WHAT TO PRODUCE =
What lines of the data hold the string "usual"? Pull each one out.

DATA PROVIDED Block Start

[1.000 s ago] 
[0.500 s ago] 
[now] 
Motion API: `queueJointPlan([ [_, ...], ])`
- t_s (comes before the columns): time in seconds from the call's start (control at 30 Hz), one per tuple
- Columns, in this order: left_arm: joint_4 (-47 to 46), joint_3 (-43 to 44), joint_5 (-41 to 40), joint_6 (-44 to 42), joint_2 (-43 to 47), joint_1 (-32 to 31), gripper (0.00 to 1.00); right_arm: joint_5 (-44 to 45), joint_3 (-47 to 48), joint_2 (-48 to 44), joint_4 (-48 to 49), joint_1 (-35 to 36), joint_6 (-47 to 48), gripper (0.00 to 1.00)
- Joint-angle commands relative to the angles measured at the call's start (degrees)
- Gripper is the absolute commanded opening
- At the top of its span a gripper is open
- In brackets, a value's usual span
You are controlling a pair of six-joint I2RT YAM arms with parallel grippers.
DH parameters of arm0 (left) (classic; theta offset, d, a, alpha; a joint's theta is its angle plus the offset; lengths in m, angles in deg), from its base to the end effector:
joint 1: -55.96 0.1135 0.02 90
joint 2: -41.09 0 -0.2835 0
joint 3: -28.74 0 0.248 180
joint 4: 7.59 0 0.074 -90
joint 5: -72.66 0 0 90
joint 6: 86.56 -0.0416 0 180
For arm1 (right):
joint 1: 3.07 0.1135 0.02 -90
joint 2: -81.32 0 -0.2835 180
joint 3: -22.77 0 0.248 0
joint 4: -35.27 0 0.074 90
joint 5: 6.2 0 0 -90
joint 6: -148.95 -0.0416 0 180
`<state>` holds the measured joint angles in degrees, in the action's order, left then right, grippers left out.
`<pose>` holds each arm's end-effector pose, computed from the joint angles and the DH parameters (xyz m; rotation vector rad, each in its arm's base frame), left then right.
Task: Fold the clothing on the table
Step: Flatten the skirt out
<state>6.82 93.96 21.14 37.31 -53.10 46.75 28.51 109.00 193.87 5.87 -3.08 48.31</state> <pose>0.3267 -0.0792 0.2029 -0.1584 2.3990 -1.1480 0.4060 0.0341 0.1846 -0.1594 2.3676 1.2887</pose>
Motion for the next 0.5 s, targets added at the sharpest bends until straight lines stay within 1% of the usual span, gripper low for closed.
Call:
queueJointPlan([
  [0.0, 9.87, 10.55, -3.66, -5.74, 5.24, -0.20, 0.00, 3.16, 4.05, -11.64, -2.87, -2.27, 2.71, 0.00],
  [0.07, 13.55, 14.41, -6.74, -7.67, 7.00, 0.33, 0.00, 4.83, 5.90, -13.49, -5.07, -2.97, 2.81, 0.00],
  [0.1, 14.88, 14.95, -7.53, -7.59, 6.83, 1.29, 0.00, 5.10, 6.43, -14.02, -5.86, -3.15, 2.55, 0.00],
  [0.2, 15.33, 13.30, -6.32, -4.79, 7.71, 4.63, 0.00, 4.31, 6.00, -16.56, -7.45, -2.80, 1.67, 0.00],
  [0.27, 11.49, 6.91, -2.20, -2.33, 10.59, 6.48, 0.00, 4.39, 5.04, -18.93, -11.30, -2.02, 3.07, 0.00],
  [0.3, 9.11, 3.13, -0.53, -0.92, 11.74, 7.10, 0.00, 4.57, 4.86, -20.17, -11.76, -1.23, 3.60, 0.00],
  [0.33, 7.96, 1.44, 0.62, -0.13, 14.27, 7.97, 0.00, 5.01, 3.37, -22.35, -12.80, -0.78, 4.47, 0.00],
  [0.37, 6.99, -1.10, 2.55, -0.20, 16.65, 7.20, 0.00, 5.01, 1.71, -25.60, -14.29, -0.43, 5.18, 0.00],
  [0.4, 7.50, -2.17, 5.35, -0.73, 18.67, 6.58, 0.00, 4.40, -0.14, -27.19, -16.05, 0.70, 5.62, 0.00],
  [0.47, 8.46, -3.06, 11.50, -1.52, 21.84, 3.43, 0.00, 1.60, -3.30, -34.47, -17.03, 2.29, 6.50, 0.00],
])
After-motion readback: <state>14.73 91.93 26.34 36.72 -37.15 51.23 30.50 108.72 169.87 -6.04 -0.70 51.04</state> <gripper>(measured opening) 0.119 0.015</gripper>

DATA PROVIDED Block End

SOLUTION TO THIS TASK =
- In brackets, a value's usual span
Motion for the next 0.5 s, targets added at the sharpest bends until straight lines stay within 1% of the usual span, gripper low for closed.

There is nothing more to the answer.